Output, word for word, every line from the start of the listing down to and including the line that contains "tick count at"; include nothing else.
━━━━━━━━━━━━━━━━━━━━
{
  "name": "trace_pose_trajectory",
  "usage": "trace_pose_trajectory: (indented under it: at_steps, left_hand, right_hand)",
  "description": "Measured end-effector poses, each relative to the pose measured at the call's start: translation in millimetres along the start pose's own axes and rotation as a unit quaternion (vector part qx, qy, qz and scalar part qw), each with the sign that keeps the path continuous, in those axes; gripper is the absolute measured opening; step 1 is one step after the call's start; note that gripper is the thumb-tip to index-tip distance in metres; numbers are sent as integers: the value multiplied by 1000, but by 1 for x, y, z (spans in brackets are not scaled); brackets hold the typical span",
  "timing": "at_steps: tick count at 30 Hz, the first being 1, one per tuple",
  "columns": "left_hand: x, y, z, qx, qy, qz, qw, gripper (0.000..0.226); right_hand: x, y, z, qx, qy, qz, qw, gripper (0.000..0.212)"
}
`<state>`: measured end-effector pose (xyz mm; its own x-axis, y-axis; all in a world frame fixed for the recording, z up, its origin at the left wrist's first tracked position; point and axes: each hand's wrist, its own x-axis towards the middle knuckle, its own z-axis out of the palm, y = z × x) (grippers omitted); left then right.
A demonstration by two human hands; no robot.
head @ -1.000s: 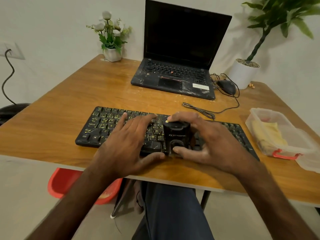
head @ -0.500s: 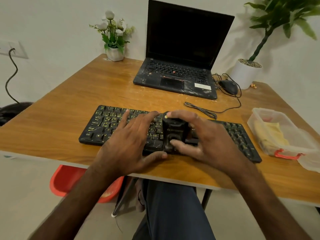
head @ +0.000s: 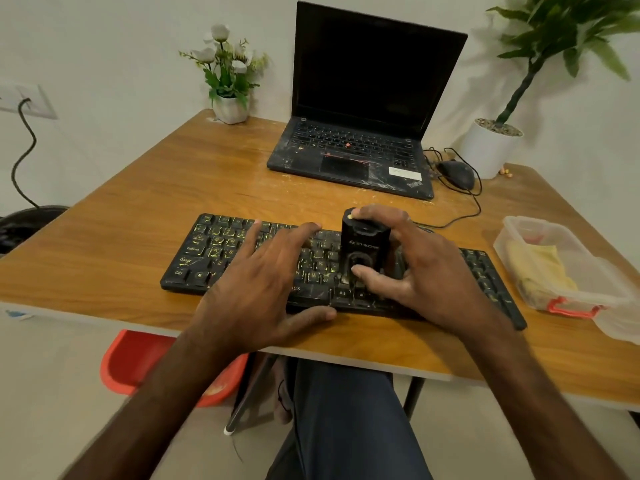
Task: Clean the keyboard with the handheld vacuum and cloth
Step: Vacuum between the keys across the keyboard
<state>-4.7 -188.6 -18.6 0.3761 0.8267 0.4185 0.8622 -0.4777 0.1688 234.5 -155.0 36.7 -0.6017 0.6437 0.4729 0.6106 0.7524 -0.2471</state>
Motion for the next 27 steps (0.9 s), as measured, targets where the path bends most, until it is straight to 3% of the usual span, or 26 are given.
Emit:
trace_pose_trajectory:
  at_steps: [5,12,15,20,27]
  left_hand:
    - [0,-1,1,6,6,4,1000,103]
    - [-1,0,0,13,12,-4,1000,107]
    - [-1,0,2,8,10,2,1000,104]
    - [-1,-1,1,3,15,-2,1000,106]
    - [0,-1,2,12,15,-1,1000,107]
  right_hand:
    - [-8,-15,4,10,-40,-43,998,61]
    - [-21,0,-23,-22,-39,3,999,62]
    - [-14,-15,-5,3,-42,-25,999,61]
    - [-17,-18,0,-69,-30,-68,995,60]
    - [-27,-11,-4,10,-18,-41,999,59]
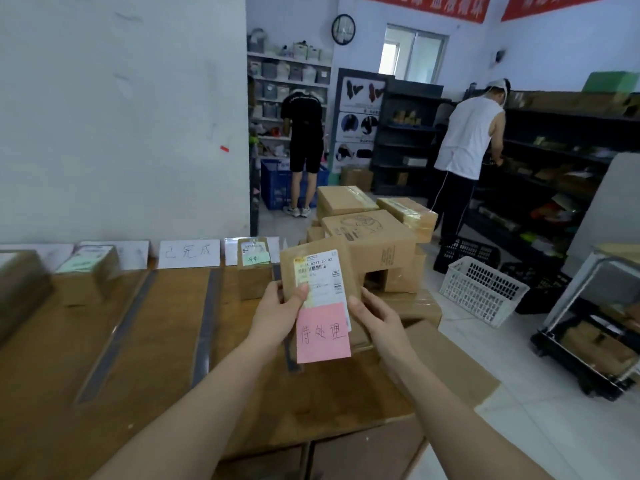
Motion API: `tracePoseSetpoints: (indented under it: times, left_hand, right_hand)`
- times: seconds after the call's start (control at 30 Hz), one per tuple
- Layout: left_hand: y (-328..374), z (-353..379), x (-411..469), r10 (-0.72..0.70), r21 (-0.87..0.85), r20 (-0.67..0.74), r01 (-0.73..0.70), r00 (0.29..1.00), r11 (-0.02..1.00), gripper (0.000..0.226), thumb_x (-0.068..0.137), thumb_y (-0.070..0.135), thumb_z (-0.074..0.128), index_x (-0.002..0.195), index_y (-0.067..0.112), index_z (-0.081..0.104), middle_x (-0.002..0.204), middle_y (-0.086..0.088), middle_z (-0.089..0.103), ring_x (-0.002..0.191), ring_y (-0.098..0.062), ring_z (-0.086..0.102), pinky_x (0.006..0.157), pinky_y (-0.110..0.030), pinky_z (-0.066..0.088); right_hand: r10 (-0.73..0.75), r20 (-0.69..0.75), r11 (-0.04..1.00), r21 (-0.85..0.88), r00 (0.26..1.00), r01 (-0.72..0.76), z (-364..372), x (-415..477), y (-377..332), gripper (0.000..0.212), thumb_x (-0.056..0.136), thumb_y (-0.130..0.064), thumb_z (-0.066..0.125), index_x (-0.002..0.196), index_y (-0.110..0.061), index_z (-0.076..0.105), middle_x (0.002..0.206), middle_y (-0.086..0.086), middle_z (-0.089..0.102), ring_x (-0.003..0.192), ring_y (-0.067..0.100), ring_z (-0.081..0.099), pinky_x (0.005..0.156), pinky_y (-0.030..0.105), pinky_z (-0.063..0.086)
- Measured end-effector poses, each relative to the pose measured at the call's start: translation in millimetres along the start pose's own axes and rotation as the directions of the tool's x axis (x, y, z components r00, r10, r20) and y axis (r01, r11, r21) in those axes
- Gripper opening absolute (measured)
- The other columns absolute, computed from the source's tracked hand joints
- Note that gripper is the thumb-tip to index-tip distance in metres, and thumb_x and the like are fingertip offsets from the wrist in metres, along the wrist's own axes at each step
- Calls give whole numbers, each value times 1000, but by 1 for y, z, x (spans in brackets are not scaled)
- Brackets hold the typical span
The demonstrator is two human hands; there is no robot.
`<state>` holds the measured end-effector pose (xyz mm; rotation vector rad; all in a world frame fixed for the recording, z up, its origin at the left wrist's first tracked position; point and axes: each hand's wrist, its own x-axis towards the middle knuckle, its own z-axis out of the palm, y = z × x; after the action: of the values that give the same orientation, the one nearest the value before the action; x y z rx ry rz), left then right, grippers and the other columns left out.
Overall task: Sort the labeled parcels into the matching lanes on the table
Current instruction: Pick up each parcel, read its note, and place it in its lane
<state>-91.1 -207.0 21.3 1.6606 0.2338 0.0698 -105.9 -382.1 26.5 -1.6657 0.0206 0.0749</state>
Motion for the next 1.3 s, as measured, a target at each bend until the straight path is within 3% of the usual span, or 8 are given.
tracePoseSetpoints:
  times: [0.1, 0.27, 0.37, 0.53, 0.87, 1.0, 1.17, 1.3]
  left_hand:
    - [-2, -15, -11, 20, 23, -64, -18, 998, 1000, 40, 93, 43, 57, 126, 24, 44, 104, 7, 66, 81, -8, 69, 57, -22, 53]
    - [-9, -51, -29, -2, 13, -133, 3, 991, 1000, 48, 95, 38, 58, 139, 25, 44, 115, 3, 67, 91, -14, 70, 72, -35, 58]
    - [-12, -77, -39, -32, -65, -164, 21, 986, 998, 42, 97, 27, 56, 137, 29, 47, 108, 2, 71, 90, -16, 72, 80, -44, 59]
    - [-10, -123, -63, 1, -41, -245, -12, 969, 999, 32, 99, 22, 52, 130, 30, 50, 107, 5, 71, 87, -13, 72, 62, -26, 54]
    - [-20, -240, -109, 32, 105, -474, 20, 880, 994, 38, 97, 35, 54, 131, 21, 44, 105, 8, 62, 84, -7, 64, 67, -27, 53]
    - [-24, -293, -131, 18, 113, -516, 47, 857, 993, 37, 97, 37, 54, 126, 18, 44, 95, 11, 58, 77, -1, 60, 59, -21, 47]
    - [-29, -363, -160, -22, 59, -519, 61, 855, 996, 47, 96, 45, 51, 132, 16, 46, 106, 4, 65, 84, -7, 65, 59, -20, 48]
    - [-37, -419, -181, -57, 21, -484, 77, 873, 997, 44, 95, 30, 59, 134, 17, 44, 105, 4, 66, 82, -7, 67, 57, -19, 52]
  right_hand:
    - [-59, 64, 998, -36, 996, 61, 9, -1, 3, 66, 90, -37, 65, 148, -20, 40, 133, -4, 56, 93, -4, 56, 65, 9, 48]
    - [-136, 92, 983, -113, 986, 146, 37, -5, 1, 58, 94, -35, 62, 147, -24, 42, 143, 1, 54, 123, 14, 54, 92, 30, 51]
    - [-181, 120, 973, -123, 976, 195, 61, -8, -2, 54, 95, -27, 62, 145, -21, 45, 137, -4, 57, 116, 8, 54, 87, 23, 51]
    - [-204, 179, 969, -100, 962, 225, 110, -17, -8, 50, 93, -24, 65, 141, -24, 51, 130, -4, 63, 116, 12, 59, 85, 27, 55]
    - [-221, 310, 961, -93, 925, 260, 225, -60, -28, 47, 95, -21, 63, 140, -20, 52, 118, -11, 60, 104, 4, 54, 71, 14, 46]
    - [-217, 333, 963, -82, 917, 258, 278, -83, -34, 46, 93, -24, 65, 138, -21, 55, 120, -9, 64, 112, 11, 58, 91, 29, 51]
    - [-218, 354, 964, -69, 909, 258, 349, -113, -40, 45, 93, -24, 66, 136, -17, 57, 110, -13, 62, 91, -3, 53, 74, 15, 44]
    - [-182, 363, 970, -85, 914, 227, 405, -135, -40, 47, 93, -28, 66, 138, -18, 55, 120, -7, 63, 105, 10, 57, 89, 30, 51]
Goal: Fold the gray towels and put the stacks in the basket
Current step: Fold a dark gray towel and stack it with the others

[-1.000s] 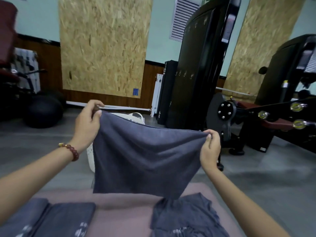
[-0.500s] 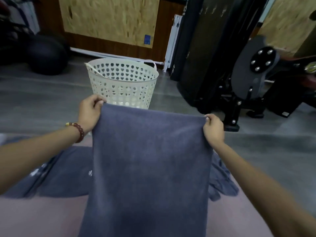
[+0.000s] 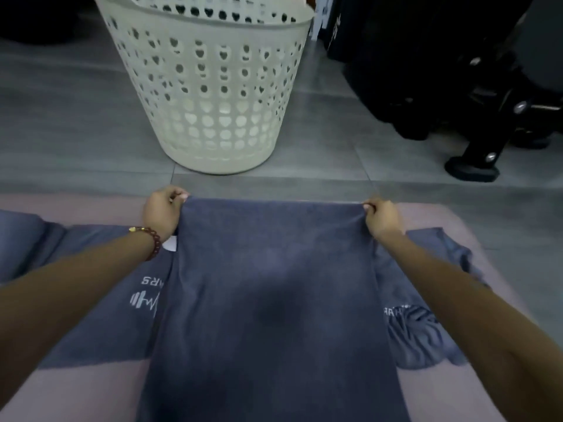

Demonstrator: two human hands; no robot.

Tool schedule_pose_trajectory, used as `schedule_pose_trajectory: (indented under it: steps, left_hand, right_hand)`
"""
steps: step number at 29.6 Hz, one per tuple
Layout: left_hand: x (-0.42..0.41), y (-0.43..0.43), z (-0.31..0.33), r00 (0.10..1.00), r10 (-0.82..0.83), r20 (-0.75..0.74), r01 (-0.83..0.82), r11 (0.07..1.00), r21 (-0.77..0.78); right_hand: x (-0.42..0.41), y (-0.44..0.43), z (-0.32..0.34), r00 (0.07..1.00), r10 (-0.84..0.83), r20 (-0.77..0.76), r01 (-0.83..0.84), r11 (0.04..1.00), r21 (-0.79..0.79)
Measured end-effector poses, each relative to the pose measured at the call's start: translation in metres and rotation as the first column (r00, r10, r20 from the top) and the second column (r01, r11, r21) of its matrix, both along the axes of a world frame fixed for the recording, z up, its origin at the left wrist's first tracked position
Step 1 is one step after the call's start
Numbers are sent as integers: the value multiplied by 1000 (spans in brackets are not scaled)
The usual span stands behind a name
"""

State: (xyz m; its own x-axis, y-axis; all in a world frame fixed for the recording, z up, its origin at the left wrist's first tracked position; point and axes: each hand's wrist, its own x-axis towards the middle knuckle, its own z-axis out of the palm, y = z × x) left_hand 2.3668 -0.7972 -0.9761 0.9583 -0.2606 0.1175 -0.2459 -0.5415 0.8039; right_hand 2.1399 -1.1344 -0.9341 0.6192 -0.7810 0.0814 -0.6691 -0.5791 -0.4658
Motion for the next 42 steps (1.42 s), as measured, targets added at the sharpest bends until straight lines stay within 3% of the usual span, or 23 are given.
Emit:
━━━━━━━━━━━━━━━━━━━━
**RESULT**.
{
  "name": "trace_pose_trajectory",
  "usage": "trace_pose_trajectory: (indented under it: at_steps, left_hand, right_hand)",
  "description": "Measured end-effector poses, each relative to the pose measured at the call's start: translation in millimetres along the start pose's own axes and rotation as a unit quaternion (vector part qx, qy, qz and scalar part qw), each with the sign that keeps the path continuous, in those axes; gripper is the absolute measured opening; step 1 is one step after the call's start; note that gripper is the thumb-tip to index-tip distance in metres; numbers are sent as integers: the value multiplied by 1000, but by 1 for x, y, z (spans in brackets are not scaled); brackets hold the typical span",
  "timing": "at_steps: tick count at 30 Hz, the first being 1, one per tuple",

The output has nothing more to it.